# Goal of the exercise
The required output is the line that contains "side. Length unit: cm." and every line after it, each written out exactly, up to the end of the entries.

# Source information

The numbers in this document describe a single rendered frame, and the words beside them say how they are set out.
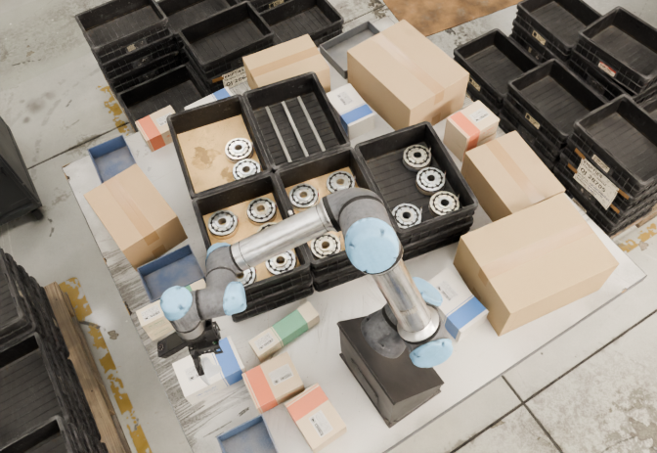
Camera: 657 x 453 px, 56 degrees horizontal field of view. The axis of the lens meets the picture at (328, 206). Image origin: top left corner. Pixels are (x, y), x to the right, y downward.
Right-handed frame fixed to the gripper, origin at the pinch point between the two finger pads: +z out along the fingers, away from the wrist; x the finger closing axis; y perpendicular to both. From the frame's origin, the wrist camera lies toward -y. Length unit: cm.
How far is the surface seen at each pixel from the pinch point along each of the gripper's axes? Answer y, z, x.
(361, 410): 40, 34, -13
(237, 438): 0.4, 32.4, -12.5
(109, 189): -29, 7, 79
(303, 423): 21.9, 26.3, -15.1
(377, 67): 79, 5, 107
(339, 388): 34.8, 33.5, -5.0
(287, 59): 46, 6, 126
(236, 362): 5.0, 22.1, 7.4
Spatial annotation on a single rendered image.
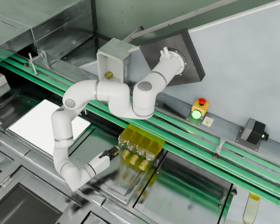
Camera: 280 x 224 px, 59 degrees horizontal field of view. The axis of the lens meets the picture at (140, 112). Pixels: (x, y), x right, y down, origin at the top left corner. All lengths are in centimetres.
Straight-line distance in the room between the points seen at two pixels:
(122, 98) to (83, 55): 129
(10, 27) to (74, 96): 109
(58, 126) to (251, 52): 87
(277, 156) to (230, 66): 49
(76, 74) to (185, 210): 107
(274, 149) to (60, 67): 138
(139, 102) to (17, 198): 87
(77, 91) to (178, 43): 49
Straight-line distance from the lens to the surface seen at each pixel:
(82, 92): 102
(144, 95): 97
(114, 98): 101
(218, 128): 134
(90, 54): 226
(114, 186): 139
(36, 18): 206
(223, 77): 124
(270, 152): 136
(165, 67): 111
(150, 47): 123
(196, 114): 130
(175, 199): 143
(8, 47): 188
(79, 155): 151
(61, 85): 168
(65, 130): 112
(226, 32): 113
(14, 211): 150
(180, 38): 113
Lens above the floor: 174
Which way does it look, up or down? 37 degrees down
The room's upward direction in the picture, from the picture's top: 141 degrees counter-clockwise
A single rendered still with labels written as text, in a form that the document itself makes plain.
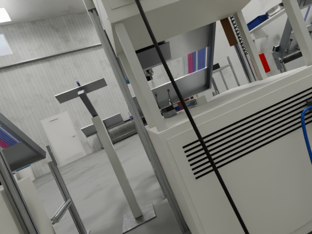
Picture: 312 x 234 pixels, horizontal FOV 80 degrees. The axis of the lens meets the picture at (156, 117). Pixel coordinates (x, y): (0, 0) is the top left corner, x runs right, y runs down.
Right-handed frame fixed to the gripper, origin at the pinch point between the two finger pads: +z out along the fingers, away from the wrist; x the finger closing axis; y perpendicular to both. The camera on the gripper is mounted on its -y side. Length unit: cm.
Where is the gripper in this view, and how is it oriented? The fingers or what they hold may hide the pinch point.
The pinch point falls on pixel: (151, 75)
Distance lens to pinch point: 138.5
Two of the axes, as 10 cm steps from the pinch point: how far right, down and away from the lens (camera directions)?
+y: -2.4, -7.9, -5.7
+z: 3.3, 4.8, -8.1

# Answer section
Right-handed frame fixed to the gripper, origin at the pinch point between the two finger pads: +z out along the fingers, away from the wrist; x the finger closing axis; y perpendicular to both. The camera on the gripper is mounted on its -y side. Length unit: cm.
Where is the gripper in this view, and how is it oriented? The fingers or what they hold may hide the pinch point.
The pinch point falls on pixel: (151, 75)
Distance lens to pinch point: 138.5
Two of the axes, as 10 cm steps from the pinch point: how far right, down and away from the lens (camera directions)?
+y: -2.4, -7.9, -5.7
+z: 3.3, 4.8, -8.1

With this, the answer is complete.